Which lines of the listing below contain the word "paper"? Return them.

Available records: Begin

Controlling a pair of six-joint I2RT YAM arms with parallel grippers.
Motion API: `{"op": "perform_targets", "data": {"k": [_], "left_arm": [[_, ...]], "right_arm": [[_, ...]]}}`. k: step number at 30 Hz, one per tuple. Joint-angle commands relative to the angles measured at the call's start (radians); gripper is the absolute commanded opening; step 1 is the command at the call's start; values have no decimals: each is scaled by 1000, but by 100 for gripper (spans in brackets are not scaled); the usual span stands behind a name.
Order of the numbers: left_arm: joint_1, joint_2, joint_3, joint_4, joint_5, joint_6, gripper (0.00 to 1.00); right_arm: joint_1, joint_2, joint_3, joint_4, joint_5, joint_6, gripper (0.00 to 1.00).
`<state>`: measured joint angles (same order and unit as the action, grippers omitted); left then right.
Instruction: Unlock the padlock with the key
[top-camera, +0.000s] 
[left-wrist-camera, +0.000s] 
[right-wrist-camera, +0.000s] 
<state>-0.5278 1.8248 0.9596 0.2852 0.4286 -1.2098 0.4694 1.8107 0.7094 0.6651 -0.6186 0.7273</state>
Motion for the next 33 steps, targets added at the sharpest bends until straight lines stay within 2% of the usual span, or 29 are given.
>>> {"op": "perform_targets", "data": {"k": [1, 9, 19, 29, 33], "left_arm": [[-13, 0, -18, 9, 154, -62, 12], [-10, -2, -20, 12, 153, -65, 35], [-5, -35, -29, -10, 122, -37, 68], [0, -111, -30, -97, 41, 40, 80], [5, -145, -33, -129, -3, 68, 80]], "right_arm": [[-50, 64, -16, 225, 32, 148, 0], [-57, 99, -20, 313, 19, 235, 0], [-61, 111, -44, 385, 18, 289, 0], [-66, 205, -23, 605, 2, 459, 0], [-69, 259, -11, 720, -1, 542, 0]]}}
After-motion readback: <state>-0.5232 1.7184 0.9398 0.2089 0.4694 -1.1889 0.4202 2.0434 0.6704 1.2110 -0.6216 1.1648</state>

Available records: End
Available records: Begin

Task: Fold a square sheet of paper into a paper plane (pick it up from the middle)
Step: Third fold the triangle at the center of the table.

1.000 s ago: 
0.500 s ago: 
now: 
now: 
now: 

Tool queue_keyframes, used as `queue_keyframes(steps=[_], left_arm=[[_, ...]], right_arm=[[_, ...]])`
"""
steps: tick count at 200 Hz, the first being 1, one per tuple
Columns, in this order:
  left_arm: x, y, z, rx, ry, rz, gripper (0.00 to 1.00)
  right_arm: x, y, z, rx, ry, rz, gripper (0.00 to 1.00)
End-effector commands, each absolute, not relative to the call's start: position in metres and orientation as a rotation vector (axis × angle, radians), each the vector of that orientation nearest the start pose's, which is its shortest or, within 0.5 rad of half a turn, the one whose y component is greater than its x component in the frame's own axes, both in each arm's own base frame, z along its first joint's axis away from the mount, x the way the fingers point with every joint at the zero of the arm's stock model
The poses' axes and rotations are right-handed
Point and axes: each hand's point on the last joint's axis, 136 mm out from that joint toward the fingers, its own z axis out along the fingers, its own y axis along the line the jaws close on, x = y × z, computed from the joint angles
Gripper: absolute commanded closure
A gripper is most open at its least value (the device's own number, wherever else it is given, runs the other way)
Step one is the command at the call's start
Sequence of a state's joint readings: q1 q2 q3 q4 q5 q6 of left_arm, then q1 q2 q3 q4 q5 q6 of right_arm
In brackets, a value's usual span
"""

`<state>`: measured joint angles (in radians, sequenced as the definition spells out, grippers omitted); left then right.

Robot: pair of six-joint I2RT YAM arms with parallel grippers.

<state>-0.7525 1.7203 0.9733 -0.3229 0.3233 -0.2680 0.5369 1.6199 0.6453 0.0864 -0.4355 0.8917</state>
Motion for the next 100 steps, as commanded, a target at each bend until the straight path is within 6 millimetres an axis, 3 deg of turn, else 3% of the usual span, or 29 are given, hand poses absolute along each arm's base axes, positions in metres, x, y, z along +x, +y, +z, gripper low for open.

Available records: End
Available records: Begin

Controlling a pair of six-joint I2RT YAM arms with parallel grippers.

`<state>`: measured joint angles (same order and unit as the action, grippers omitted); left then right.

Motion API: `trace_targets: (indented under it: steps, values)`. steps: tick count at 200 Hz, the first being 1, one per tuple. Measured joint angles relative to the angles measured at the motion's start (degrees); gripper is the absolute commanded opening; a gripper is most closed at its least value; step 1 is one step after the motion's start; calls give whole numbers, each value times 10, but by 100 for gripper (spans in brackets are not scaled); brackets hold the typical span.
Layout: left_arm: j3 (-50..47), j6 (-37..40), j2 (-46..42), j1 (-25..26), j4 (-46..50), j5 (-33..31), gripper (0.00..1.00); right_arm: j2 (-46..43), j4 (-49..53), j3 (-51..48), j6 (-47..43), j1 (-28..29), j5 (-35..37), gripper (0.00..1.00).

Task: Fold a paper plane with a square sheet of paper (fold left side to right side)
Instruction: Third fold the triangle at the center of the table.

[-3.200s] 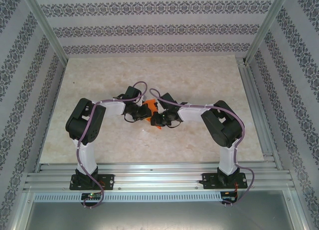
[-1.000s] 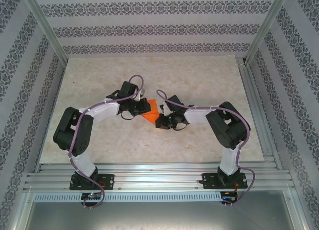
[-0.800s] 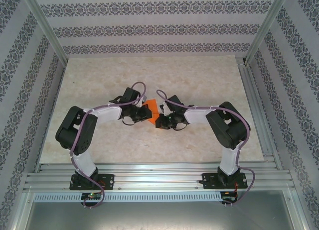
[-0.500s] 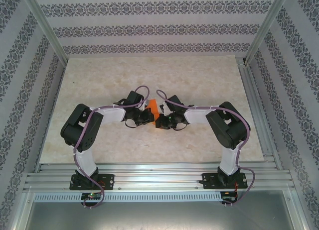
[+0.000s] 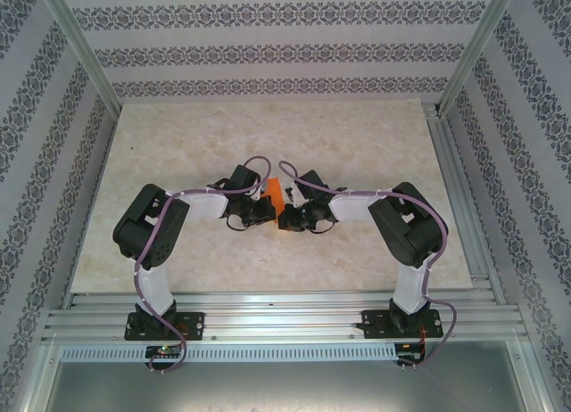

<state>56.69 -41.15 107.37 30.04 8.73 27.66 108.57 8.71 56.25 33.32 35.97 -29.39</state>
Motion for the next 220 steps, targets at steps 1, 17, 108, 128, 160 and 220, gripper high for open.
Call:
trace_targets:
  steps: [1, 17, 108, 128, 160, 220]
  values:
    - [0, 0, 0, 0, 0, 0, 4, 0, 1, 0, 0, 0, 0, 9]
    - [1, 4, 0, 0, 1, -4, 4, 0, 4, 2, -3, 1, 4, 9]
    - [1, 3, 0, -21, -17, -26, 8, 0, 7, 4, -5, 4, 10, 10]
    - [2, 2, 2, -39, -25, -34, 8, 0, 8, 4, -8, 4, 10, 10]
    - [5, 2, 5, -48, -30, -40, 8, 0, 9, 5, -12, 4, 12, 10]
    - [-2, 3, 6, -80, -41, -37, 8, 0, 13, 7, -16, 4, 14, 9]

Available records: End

* Output
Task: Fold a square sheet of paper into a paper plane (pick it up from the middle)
Task: Fold a paper plane with a square sheet of paper (fold left side to right side)

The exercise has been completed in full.